▶ _Given data_
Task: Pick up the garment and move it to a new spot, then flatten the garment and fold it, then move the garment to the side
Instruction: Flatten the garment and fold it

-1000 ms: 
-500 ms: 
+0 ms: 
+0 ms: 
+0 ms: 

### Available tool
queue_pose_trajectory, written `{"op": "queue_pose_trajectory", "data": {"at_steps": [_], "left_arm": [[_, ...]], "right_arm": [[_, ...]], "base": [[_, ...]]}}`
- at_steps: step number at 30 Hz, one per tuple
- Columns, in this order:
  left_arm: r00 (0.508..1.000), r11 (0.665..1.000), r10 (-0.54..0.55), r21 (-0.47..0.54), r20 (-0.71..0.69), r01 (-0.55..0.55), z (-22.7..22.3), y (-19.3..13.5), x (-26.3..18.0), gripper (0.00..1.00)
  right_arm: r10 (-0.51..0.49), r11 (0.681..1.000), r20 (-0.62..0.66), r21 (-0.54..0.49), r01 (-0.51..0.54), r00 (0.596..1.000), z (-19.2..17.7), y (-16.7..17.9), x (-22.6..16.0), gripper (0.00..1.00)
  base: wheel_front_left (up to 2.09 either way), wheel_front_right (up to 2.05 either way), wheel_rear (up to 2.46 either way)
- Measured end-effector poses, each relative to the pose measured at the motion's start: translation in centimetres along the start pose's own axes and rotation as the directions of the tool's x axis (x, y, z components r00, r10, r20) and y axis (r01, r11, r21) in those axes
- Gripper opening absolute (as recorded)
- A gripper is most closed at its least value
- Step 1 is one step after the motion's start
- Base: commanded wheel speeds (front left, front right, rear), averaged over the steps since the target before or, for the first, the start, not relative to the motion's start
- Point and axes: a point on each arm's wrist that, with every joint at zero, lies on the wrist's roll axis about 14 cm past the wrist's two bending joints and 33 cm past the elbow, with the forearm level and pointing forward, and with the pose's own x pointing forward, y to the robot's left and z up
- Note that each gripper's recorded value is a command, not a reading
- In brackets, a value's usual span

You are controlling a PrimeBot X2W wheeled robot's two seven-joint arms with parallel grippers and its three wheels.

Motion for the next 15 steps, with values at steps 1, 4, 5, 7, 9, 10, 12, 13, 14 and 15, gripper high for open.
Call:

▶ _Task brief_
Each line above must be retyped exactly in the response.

▶ _Task result_
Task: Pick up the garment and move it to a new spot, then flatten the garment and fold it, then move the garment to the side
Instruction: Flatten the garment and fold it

-1000 ms: 
-500 ms: 
+0 ms: 
+0 ms: 
+0 ms: 

### Available tool
queue_pose_trajectory, written `{"op": "queue_pose_trajectory", "data": {"at_steps": [_], "left_arm": [[_, ...]], "right_arm": [[_, ...]], "base": [[_, ...]]}}`
- at_steps: step number at 30 Hz, one per tuple
- Columns, in this order:
  left_arm: r00 (0.508..1.000), r11 (0.665..1.000), r10 (-0.54..0.55), r21 (-0.47..0.54), r20 (-0.71..0.69), r01 (-0.55..0.55), z (-22.7..22.3), y (-19.3..13.5), x (-26.3..18.0), gripper (0.00..1.00)
  right_arm: r10 (-0.51..0.49), r11 (0.681..1.000), r20 (-0.62..0.66), r21 (-0.54..0.49), r01 (-0.51..0.54), r00 (0.596..1.000), z (-19.2..17.7), y (-16.7..17.9), x (-22.6..16.0), gripper (0.00..1.00)
  base: wheel_front_left (up to 2.09 either way), wheel_front_right (up to 2.05 either way), wheel_rear (up to 2.46 either way)
- Measured end-effector poses, each relative to the pose measured at the motion's start: translation in centimetres along the start pose's own axes and rotation as the directions of the tool's x axis (x, y, z components r00, r10, r20) and y axis (r01, r11, r21) in those axes
- Gripper opening absolute (as recorded)
- A gripper is most closed at its least value
- Step 1 is one step after the motion's start
- Base: commanded wheel speeds (front left, front right, rear), averaged over the steps since the target before or, for the first, the start, not relative to the motion's start
- Point and axes: a point on each arm's wrist that, with every joint at zero, lies on the wrist's roll axis about 14 cm past the wrist's two bending joints and 33 cm past the elbow, with the forearm level and pointing forward, and with the pose's own x pointing forward, y to the robot's left and z up
- Note that each gripper's recorded value is a command, not a reading
- In brackets, a value's usual span

You are controlling a PrimeBot X2W wheeled robot's two seven-joint arms with parallel grippers and its three wheels.

Motion for the next 15 steps, with values at steps 1, 4, 5, 7, 9, 10, 12, 13, 14 and 15, gripper high for open.
Call:

This exercise is now fully answered.